*What you will do*. Copy every line that contains the string "segment" from the entries below.

- - -

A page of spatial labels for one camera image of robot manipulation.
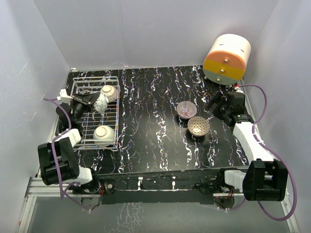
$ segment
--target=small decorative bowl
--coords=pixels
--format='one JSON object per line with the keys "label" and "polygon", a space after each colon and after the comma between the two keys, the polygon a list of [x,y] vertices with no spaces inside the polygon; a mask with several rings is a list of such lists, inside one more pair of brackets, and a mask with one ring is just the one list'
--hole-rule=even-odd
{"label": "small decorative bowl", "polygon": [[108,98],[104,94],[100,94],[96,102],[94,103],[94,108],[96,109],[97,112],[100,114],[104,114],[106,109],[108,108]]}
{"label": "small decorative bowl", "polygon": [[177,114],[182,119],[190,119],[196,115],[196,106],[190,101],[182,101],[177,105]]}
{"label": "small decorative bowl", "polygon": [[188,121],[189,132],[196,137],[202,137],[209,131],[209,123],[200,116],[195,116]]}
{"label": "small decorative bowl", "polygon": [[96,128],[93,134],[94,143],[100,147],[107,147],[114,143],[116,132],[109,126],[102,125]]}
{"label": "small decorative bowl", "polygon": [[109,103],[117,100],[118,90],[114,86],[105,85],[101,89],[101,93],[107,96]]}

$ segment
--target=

- - -

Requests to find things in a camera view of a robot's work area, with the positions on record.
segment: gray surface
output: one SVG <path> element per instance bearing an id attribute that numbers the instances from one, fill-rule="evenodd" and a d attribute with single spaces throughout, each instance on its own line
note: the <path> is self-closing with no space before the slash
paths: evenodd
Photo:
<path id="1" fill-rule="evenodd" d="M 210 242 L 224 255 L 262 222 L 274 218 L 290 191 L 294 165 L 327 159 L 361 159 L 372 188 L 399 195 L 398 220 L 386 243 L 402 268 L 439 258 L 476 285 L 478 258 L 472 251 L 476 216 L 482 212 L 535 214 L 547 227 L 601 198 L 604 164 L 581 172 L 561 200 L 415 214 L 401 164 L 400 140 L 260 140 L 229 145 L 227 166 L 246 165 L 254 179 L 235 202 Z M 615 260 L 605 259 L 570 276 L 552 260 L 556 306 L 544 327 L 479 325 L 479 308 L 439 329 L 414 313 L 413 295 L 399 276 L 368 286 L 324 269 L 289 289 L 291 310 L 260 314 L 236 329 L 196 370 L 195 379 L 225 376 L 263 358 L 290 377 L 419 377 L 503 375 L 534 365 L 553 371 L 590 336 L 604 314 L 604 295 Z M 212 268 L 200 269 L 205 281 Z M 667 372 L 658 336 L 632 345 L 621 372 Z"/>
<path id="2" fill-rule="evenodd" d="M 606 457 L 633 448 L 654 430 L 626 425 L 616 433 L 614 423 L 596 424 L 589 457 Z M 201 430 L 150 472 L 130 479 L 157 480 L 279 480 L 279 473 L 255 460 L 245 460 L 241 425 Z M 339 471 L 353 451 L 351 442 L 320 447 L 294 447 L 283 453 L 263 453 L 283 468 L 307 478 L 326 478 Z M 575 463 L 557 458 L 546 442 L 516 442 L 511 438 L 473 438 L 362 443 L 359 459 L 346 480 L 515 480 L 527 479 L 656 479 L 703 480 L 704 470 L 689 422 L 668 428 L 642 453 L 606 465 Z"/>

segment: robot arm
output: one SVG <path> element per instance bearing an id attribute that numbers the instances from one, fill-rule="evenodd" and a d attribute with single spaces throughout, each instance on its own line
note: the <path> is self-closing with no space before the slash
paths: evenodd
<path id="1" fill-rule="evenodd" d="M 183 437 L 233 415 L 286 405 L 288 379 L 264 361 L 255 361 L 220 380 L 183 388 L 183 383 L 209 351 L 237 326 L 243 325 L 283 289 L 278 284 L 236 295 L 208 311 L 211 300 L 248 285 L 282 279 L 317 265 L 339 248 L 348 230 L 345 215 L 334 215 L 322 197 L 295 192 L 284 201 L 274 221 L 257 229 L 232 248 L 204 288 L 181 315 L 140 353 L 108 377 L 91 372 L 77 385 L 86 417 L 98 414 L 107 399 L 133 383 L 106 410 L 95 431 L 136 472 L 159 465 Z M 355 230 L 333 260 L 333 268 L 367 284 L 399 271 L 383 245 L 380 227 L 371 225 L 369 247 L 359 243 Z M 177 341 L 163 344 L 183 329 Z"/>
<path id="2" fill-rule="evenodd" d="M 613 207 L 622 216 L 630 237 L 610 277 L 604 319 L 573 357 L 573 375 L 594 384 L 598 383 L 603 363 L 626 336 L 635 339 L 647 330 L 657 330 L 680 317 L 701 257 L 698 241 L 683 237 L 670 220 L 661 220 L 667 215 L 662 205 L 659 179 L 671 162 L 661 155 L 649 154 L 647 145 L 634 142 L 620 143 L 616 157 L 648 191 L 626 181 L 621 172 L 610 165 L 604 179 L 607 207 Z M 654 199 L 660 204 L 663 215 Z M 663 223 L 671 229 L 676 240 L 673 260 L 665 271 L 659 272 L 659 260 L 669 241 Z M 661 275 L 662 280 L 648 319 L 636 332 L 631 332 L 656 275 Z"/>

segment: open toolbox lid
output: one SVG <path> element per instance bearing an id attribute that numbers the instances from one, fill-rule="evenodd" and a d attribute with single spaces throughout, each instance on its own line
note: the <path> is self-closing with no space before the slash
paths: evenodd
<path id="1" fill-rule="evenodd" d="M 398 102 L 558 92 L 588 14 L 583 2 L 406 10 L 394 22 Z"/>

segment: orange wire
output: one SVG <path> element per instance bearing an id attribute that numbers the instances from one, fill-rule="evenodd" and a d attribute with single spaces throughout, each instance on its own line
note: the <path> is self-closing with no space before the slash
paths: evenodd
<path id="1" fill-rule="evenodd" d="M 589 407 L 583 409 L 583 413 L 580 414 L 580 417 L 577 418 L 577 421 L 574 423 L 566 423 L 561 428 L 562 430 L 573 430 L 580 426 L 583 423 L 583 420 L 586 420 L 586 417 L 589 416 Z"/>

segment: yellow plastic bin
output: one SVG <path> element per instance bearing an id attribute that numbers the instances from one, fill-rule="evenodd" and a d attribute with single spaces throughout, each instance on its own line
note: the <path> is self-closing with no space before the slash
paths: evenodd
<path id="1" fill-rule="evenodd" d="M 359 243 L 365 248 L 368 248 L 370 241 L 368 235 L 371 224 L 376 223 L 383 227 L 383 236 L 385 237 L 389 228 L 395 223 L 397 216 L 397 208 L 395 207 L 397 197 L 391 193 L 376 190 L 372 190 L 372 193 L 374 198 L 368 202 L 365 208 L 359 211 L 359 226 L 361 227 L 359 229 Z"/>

- - -

*Response below*.
$ segment
$ segment
segment: gray surface
segment: robot arm
segment: open toolbox lid
segment: orange wire
segment: yellow plastic bin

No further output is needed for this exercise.